Dans une évaluation sensorielle, il est particulièrement important de suivre une méthode standardisée et systématique pour éliminer les incertitudes et les imprécisions causées par les facteurs humains, et acquérir des données sensorielles fiables. Certaines normes ont été définies afin de quantifier la qualité perçue des produits. Au niveau international, les normes ISO [110, 111] ont été proposées afin de donner les directives générales définissant le vocabulaire sensoriel normalisé, la sélection et l’entraînement des sujets et la procédure d’évaluation. En France, les normes en évaluation sensorielle ont été développées, gérées et adaptées par l’organisme AFNOR. Les directives générales pour réaliser des épreuves hédoniques de consommateurs ont été enregistrées sous AFNOR NF XP V09-500 :2000 [112]. Les méthodes générales d’évaluation sensorielle sont détaillées dans les livres classiques de Stone [102] et Dijksterhuis [101].

En s’appuyant sur l’évaluation sensorielle effectuée pour chaque sens, l’étude multi- sensorielle permet de fusionner toutes les données sensorielles concernées afin de caractériser la perception générale humaine ou d’étudier les interactions des sens dans un contexte spécifique [113]. L’évaluation multi-sensorielle a pour objectif de formaliser et de caractériser les concepts complexes orientés vers les consommateurs comme le confort, le style, le bien- être, la santé et le développement durable. De plus, l’évaluation multi-sensorielle peut aussi compenser les défauts d’un sens en renforçant les autres pour obtenir une satisfaction générale du produit. Les travaux existants sur l’étude multi-sensorielle comprennent essentiellement des approches psycho-cognitives, physiologiques et statistiques, visant à comprendre et à modéliser le mécanisme des corrélations et des interactions des sens [114, 115].

Après avoir acquis des données à partir d’une expérience d’évaluation sensorielle, les outils mathématiques et analytiques sont utilisés afin de modéliser et d'analyser ces données dans une contexte d’étude spécifique [116].

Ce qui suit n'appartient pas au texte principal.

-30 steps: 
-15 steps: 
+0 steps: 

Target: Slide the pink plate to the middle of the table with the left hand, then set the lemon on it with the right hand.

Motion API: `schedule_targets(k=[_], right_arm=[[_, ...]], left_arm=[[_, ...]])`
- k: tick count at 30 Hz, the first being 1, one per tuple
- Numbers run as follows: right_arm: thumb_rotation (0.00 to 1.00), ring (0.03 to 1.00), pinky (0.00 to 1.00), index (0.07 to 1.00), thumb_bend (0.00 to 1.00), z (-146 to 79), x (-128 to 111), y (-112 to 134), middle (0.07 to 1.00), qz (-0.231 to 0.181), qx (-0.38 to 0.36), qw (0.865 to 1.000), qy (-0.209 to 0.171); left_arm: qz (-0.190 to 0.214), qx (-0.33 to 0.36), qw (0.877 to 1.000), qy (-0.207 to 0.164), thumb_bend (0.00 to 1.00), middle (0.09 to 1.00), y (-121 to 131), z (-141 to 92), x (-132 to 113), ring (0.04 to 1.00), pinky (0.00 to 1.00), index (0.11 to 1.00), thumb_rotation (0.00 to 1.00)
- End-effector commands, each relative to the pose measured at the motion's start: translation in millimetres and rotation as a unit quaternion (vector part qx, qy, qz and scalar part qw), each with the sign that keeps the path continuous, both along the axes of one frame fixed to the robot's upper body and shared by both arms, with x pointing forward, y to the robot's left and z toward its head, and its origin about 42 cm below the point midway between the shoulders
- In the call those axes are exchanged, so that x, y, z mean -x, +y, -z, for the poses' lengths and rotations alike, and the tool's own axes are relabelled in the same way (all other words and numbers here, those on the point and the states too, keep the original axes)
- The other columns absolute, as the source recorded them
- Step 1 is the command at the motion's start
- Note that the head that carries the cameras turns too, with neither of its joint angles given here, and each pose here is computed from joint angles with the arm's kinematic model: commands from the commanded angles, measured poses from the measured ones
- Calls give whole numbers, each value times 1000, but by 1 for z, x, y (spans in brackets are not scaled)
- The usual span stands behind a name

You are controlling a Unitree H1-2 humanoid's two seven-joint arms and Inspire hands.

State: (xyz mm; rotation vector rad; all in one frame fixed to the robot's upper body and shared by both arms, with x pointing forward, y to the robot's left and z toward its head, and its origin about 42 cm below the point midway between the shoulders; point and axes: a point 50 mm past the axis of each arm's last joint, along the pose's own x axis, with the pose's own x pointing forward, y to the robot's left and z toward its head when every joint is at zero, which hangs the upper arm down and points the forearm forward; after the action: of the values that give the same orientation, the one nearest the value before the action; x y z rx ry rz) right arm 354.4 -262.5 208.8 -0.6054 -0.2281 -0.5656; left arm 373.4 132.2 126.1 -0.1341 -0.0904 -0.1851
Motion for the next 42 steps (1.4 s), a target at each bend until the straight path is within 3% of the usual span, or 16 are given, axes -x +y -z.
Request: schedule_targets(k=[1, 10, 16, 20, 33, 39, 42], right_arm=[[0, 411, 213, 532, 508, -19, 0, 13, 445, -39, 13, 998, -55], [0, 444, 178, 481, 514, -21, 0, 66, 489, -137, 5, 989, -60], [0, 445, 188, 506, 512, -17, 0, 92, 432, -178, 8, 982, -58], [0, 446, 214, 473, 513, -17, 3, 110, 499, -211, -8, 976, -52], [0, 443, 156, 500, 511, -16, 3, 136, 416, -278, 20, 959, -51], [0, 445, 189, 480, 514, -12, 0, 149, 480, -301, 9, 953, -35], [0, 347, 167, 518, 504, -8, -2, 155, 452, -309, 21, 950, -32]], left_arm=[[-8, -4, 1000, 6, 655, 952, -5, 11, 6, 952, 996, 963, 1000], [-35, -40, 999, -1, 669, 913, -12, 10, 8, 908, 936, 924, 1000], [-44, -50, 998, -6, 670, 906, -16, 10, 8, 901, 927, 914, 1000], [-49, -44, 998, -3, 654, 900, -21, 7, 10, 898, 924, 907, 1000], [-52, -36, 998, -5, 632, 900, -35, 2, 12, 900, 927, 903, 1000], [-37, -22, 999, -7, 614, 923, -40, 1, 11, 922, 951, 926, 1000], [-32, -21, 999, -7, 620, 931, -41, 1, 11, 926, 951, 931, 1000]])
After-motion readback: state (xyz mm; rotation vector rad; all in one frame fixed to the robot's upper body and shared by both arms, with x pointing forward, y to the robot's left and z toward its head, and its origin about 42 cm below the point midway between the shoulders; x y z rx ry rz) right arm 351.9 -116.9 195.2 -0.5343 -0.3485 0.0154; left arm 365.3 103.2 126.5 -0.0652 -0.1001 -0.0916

Classiquement, les outils d’analyse de données comprennent les statistiques telles que la régression linéaire [117], l’analyse en composantes principales (ACP) [118], l’analyse des

correspondances (AFC), l’analyse canonique généralisée (ACG) [119], l’analyse factorielle multiple [120], etc. Ces méthodes sont efficaces et largement utilisées, mais elles conduisent souvent à des pertes d’information pour les raisons suivantes :

- les relations par rapport à des données sensorielles sont souvent non linéaires ;

- les méthodes classiques sont plus performantes lorsque le nombre de données numériques augmentent ;

- il existe des incertitudes et des imprécisions sur les résultats en raison des facteurs humains sur les critères linguistiques utilisés ;

- Les méthodes classiques de calcul ne peuvent pas fournir, dans certains cas, une interprétation physique satisfaisante des résultats.

- Les méthodes classiques sont adaptées à des mesures quantitatives mais non qualitatives.

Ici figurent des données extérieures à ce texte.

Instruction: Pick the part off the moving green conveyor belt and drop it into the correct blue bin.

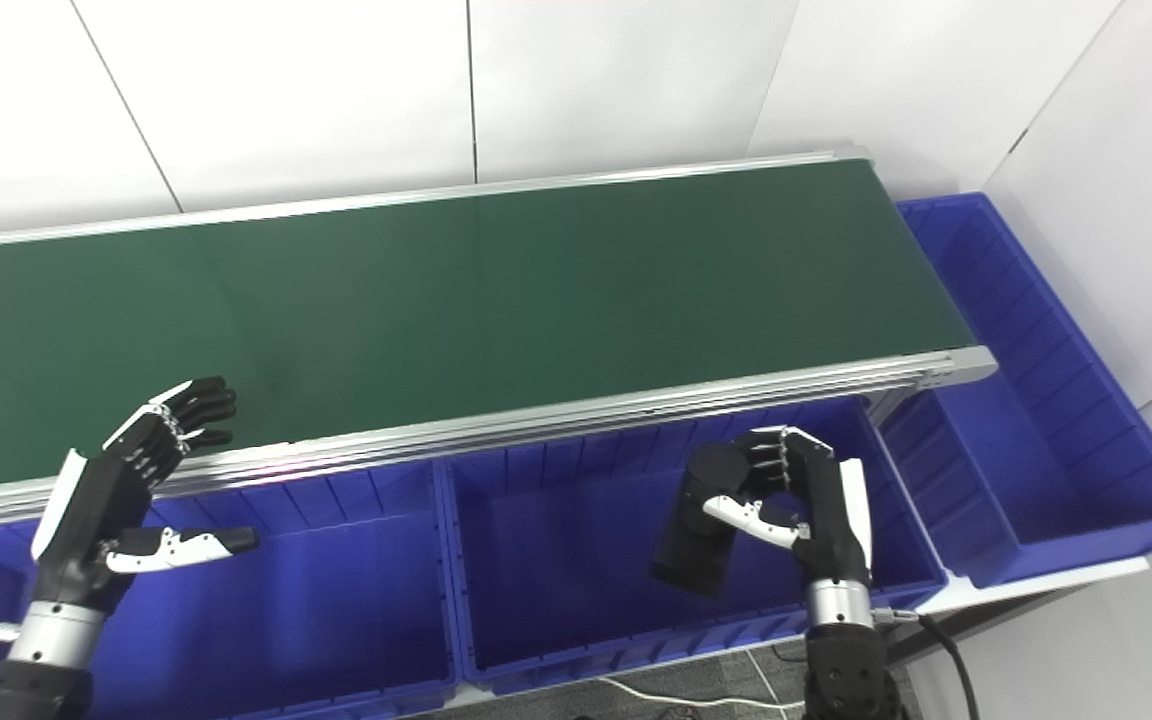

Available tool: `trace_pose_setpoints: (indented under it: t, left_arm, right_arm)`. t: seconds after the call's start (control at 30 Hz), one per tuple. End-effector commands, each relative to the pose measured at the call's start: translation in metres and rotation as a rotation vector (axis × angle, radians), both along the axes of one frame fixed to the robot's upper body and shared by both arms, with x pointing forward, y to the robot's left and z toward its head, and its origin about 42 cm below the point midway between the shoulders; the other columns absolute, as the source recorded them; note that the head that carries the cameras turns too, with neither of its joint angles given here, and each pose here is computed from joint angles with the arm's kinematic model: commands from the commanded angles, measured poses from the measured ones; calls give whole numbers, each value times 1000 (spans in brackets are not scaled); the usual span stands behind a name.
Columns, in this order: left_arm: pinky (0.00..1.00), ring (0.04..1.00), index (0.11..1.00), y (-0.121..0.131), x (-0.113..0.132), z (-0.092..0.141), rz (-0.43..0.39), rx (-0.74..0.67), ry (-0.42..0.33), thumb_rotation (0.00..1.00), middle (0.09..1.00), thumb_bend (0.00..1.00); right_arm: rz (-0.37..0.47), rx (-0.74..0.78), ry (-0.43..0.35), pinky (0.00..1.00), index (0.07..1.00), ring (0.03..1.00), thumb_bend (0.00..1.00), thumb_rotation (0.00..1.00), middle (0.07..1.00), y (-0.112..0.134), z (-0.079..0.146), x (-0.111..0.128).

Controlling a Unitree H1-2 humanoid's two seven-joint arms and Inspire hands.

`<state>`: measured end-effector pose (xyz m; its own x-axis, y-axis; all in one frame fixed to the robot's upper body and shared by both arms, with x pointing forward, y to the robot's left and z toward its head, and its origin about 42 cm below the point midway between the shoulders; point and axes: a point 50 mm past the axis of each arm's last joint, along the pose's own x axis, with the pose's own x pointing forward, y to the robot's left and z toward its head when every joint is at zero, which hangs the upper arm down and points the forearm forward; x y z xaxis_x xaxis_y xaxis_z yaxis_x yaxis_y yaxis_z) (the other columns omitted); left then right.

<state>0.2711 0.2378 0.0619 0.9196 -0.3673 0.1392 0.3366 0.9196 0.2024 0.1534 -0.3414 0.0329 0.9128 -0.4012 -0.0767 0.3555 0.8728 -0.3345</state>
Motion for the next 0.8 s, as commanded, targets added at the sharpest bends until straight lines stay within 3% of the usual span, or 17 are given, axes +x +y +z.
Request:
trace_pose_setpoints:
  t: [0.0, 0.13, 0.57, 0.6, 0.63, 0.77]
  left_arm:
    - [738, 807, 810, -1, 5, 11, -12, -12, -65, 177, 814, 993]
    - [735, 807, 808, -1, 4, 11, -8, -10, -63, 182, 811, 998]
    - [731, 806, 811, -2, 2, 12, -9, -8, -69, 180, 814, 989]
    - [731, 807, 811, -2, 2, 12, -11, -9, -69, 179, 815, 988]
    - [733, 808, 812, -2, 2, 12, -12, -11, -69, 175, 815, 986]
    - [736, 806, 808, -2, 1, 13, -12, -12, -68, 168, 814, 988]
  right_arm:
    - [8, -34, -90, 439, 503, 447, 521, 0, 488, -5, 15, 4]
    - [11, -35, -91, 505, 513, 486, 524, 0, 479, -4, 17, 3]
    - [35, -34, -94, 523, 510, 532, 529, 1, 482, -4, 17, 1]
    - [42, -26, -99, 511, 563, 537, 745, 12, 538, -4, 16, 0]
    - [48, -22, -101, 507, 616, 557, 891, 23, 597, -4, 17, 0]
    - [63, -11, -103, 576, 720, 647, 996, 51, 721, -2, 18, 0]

Dans cette situation, de nouvelles méthodes utilisant les techniques intelligentes ont montré leurs performances dans la modélisation et l’analyse de données sensorielles. Ces méthodes comprennent essentiellement la logique floue [121, 122], les réseaux de neurones artificiel[123], l'agrégation de données [124], les arbres de décision avec des algorithmes ID3 [125] et CART [126], les algorithmes génétiques (GA) [127], la classification ainsi que les méthodes hybrides de ces techniques [128].

Par rapport aux méthodes classiques, les techniques intelligentes sont plus efficaces, flexibles et interprétables pour résoudre des problèmes très complexes dans l'évaluation sensorielle. Dans la pratique, elles ont été appliquées dans de nombreux domaines tels que l’agro-alimentaire, l’automobile, la cosmétique et le textile [116, 129].